**ASSIGNMENT**:
When you reach the line containing "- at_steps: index", stop after it; until then, copy each line of the listing exactly, starting with the first.

**DATA SEGMENT**:

- Opening Delimiter -

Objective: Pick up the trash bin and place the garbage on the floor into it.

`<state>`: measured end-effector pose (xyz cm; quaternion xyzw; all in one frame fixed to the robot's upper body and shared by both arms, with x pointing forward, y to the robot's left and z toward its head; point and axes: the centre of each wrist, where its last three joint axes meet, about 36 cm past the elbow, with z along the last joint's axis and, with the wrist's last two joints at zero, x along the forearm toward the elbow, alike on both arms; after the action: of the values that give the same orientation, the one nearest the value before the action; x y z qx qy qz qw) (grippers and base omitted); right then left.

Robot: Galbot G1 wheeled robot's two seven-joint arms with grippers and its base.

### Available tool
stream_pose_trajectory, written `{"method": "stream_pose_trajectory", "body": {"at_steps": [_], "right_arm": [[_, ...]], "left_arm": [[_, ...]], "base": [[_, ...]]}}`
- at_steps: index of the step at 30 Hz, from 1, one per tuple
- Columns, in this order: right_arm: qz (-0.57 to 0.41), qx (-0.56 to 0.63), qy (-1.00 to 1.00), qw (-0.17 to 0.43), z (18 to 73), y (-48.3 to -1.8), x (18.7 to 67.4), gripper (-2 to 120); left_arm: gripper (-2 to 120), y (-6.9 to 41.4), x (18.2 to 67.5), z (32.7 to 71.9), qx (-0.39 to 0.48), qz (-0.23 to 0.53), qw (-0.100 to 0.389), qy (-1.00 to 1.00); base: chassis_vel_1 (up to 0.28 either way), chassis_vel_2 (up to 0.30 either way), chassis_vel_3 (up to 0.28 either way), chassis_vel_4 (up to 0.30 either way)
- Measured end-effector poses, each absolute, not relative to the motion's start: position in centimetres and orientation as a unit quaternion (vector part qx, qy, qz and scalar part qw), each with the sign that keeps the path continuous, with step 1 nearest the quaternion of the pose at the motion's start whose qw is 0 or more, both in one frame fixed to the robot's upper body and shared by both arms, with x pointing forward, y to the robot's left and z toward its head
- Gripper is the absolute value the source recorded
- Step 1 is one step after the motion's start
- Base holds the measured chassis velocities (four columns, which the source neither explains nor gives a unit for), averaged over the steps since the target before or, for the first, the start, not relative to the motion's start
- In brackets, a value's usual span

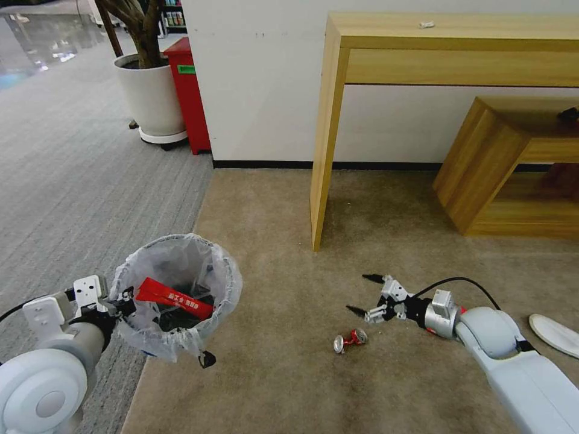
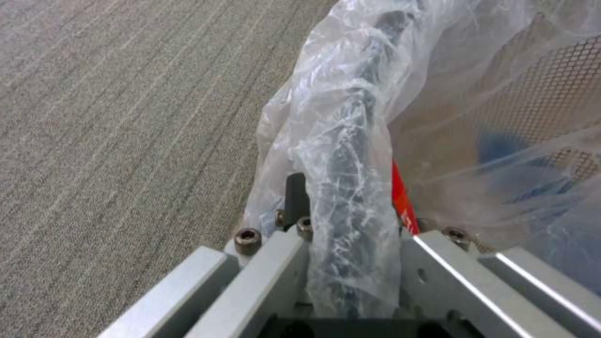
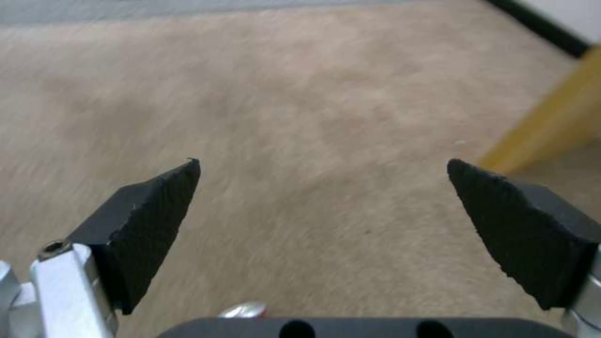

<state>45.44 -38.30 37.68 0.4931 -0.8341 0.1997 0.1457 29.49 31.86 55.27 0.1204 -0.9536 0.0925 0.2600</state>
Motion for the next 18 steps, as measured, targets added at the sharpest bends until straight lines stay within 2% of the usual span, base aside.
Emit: {"method": "stream_pose_trajectory", "body": {"at_steps": [7,18], "right_arm": [[0.242,0.562,-0.771,0.175,36.8,-39.4,47.7,100],[0.282,0.607,-0.709,0.222,35.9,-40.0,50.0,100]], "left_arm": [[0,32.0,29.4,55.2,0.124,0.09,0.26,-0.953],[0,31.9,29.2,55.3,0.125,0.089,0.26,-0.953]], "base": [[0.0,0.0,0.0,0.0],[0.0,0.0,0.0,0.0]]}}
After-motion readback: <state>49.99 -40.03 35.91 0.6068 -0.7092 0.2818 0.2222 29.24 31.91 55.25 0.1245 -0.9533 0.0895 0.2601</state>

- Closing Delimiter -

**COMPLETED TASK**:
Objective: Pick up the trash bin and place the garbage on the floor into it.

`<state>`: measured end-effector pose (xyz cm; quaternion xyzw; all in one frame fixed to the robot's upper body and shared by both arms, with x pointing forward, y to the robot's left and z toward its head; point and axes: the centre of each wrist, where its last three joint axes meet, about 36 cm past the elbow, with z along the last joint's axis and, with the wrist's last two joints at zero, x along the forearm toward the elbow, alike on both arms; after the action: of the values that give the same orientation, the one nearest the value before the action; x y z qx qy qz qw) (grippers and base omitted); right then left.

Robot: Galbot G1 wheeled robot's two seven-joint arms with grippers and its base.

### Available tool
stream_pose_trajectory, written `{"method": "stream_pose_trajectory", "body": {"at_steps": [_], "right_arm": [[_, ...]], "left_arm": [[_, ...]], "base": [[_, ...]]}}`
- at_steps: index of the step at 30 Hz, from 1, one per tuple

Work on the exercise is now finished.